Павел Иванович защищал зятя не потому, что тот ему нравился, нет, вовсе не нравился, однако ж при детях очень хотелось ему срезать Евдокию Андреевну, с одной стороны, уж больно она гоношливая и без мыла пролезет в любую скважину, с другой стороны — показать хотелось, что он тоже не лыком шит и гонор свой имеет. Так-то он особенно против Евдокии Андреевны никогда не пойдет, потому что это плевать против ветра, но тут-то разошелся перед детьми. За то, пожалуй что, и получит штрафной щелчок по носу.
И точно.
Евдокия Андреевна, усмехнувшись, сказала:
— Ну, раз такое дело, раз на хлеб и молоко зарабатывает, все — человек святой и прощен. Некоторые так и вовсе не работают. Жена пусть пашет, а он на лавочке газетку почитает, либо в домино постучит, либо в прохладном сарае подремлет.
— Это кто ж такой? — не сдержался Павел Иванович. Ему так это смириться бы и, шуточками защищаясь, отойти в глубокие окопы и там надолго залечь, глядишь, буря и поутихнет.
— Да так, дядька один чужой. Катушки он постругивает. А жена, совсем молодуха, пускай попрыгает, словно бы бабочка полетает.
— Мама, да будет тебе, — попросил сын. Не то чтоб за отца вступается, а просто хочется ему тихо в семье посидеть.
— Да он, дядька этой чужой, пенсию вместе с тем получает. И никого не просит бока колотить на работе. Он не жадный и знает, что всех денег не заработаешь. И в день пенсии просит всех отвалить от него до следующей получки. А ему, дядьке этому чужому, шестьдесят восемь любезных вот как хватает. А уж кто хочет гнаться за прыткими людьми, тем он, конечно, не запрещает.

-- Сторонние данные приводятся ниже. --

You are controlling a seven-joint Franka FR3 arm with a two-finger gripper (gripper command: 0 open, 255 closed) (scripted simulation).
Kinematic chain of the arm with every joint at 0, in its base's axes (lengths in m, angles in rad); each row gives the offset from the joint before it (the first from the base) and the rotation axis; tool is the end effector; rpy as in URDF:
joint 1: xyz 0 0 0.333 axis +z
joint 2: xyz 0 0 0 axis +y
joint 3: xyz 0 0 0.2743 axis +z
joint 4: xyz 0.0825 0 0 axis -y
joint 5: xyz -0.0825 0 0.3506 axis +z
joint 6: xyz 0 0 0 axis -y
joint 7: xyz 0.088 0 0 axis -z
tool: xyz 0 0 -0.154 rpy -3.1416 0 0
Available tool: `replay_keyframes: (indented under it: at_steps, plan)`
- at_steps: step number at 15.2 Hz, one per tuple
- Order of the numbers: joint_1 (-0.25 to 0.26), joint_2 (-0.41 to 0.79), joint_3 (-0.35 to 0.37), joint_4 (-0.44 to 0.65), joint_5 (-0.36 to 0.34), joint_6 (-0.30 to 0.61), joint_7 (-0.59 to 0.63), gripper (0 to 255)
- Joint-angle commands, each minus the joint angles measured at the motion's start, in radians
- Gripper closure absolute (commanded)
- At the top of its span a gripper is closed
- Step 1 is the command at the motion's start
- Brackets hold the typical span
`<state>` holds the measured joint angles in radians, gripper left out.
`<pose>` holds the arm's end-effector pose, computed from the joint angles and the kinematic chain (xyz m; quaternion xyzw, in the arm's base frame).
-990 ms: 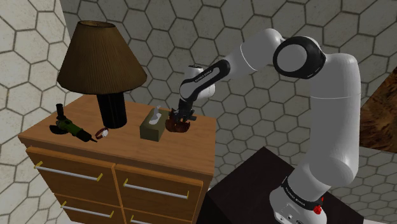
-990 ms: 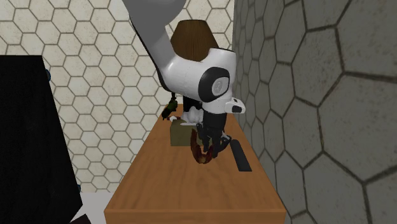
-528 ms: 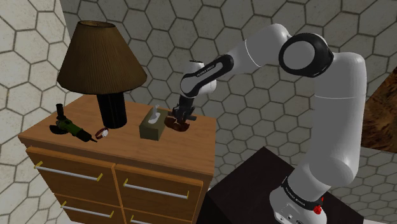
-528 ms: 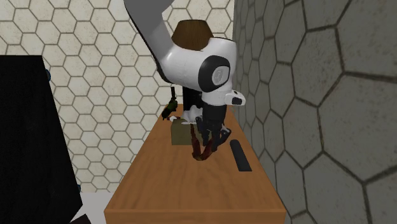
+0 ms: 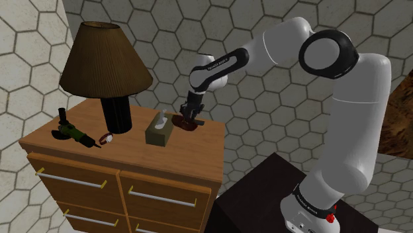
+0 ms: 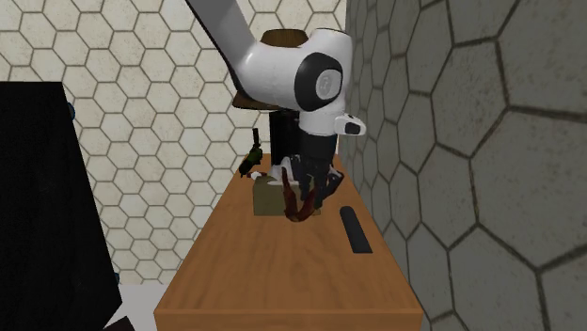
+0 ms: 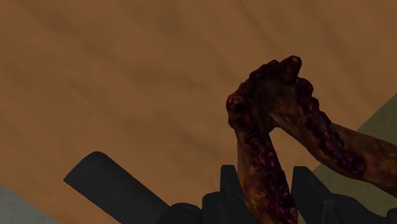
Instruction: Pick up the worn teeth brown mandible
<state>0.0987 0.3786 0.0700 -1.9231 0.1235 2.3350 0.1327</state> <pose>0.5783 0.1044 0.2348 -0.9978 0.0267 -0.0077 0.0600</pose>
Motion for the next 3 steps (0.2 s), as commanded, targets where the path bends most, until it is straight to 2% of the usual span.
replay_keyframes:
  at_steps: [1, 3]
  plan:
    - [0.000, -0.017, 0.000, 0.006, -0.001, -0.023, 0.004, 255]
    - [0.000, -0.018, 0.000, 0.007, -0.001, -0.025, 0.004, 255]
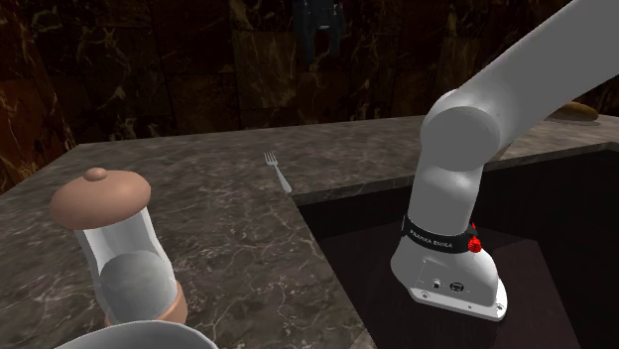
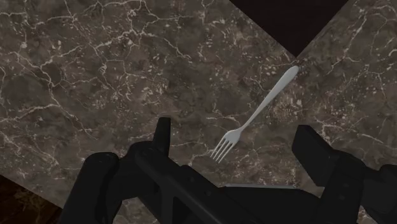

— Все равно весь день плотничаешь, так поработал бы где-либо в домоуправлении. Восемьдесят рублей лишние ли?
— А для чего они?
— А чтобы жена отдохнула. У нее давление повышенное.
— Это от жадности давление. У всех давление от зависти или жадности — уж точно.
— Оно конечно, если человек всю жизнь себе самому пуп — дело другое. А все вокруг него вертись и трепыхайся. Так бы и ни у кого забот не было — открой рот и дыши, наслаждайся.